◆ What the task asks: Print out the full listing below, word for word.

◆ Dataset extract:
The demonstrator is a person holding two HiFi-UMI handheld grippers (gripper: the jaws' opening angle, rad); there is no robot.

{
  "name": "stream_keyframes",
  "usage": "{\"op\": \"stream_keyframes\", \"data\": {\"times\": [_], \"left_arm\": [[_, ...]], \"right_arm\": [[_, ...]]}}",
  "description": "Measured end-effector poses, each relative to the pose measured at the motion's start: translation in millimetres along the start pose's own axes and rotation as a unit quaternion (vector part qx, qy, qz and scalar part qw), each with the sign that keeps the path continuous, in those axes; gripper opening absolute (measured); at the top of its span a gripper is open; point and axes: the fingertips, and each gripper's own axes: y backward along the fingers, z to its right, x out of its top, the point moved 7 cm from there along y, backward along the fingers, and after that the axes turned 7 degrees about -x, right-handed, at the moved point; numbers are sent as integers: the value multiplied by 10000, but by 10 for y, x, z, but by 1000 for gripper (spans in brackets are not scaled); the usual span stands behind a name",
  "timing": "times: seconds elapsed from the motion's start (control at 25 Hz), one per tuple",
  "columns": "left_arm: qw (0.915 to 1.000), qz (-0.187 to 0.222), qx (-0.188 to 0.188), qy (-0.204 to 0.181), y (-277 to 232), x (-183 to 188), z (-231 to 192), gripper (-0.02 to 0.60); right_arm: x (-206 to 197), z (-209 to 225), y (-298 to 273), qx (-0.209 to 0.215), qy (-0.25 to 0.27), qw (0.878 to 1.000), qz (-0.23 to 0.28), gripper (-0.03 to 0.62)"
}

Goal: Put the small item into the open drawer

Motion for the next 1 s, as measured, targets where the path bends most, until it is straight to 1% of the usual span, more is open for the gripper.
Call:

◆ Output below:
The demonstrator is a person holding two HiFi-UMI handheld grippers (gripper: the jaws' opening angle, rad); there is no robot.

{
  "name": "stream_keyframes",
  "usage": "{\"op\": \"stream_keyframes\", \"data\": {\"times\": [_], \"left_arm\": [[_, ...]], \"right_arm\": [[_, ...]]}}",
  "description": "Measured end-effector poses, each relative to the pose measured at the motion's start: translation in millimetres along the start pose's own axes and rotation as a unit quaternion (vector part qx, qy, qz and scalar part qw), each with the sign that keeps the path continuous, in those axes; gripper opening absolute (measured); at the top of its span a gripper is open; point and axes: the fingertips, and each gripper's own axes: y backward along the fingers, z to its right, x out of its top, the point moved 7 cm from there along y, backward along the fingers, and after that the axes turned 7 degrees about -x, right-handed, at the moved point; numbers are sent as integers: the value multiplied by 10000, but by 10 for y, x, z, but by 1000 for gripper (spans in brackets are not scaled); the usual span stands behind a name",
  "timing": "times: seconds elapsed from the motion's start (control at 25 Hz), one per tuple",
  "columns": "left_arm: qw (0.915 to 1.000), qz (-0.187 to 0.222), qx (-0.188 to 0.188), qy (-0.204 to 0.181), y (-277 to 232), x (-183 to 188), z (-231 to 192), gripper (-0.02 to 0.60); right_arm: x (-206 to 197), z (-209 to 225), y (-298 to 273), qx (-0.209 to 0.215), qy (-0.25 to 0.27), qw (0.878 to 1.000), qz (-0.23 to 0.28), gripper (-0.03 to 0.62)"
}

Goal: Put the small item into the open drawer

Motion for the next 1 s, as measured, targets where the path bends most, until it is straight to 1% of the usual span, more is open for the gripper.
Call:

That is the complete output.